## EXERCISE DIRECTIONS
Copy the data. Keep every character as given.

## DATASET SECTION
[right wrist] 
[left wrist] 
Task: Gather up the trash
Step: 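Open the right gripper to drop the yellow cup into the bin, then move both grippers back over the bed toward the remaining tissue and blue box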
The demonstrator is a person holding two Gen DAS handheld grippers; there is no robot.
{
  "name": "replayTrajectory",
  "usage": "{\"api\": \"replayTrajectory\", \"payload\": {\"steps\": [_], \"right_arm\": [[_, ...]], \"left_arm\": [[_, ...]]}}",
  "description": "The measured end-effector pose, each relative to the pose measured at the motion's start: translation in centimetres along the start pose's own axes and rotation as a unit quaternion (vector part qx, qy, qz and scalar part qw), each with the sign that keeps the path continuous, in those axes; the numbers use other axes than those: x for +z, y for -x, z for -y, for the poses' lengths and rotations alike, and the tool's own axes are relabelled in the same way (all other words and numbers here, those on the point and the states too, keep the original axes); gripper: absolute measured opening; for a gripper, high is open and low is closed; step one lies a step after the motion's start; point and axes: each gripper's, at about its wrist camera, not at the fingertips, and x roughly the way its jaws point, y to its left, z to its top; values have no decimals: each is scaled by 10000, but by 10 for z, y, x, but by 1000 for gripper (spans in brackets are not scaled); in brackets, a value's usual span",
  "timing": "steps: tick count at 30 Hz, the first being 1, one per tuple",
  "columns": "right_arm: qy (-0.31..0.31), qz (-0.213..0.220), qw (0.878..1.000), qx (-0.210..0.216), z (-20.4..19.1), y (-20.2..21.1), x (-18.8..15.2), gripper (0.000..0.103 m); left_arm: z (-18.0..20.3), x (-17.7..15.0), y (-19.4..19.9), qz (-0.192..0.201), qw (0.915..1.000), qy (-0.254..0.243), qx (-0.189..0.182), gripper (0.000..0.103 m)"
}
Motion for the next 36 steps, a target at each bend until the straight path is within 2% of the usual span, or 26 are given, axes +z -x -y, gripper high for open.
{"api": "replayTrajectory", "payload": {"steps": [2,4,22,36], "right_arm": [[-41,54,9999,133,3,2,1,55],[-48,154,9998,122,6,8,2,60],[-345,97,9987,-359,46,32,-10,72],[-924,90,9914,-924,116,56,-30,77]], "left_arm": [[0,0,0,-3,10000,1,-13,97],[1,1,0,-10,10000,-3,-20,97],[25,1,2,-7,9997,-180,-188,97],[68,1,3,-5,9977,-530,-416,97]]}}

## SOLVED EXERCISE
[right wrist] 
[left wrist] 
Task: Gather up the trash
Step: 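Open the right gripper to drop the yellow cup into the bin, then move both grippers back over the bed toward the remaining tissue and blue box
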The demonstrator is a person holding two Gen DAS handheld grippers; there is no robot.
{
  "name": "replayTrajectory",
  "usage": "{\"api\": \"replayTrajectory\", \"payload\": {\"steps\": [_], \"right_arm\": [[_, ...]], \"left_arm\": [[_, ...]]}}",
  "description": "The measured end-effector pose, each relative to the pose measured at the motion's start: translation in centimetres along the start pose's own axes and rotation as a unit quaternion (vector part qx, qy, qz and scalar part qw), each with the sign that keeps the path continuous, in those axes; the numbers use other axes than those: x for +z, y for -x, z for -y, for the poses' lengths and rotations alike, and the tool's own axes are relabelled in the same way (all other words and numbers here, those on the point and the states too, keep the original axes); gripper: absolute measured opening; for a gripper, high is open and low is closed; step one lies a step after the motion's start; point and axes: each gripper's, at about its wrist camera, not at the fingertips, and x roughly the way its jaws point, y to its left, z to its top; values have no decimals: each is scaled by 10000, but by 10 for z, y, x, but by 1000 for gripper (spans in brackets are not scaled); in brackets, a value's usual span",
  "timing": "steps: tick count at 30 Hz, the first being 1, one per tuple",
  "columns": "right_arm: qy (-0.31..0.31), qz (-0.213..0.220), qw (0.878..1.000), qx (-0.210..0.216), z (-20.4..19.1), y (-20.2..21.1), x (-18.8..15.2), gripper (0.000..0.103 m); left_arm: z (-18.0..20.3), x (-17.7..15.0), y (-19.4..19.9), qz (-0.192..0.201), qw (0.915..1.000), qy (-0.254..0.243), qx (-0.189..0.182), gripper (0.000..0.103 m)"
}
Motion for the next 36 steps, a target at each bend until the straight path is within 2% of the usual span, or 26 are given, axes +z -x -y, gripper high for open.
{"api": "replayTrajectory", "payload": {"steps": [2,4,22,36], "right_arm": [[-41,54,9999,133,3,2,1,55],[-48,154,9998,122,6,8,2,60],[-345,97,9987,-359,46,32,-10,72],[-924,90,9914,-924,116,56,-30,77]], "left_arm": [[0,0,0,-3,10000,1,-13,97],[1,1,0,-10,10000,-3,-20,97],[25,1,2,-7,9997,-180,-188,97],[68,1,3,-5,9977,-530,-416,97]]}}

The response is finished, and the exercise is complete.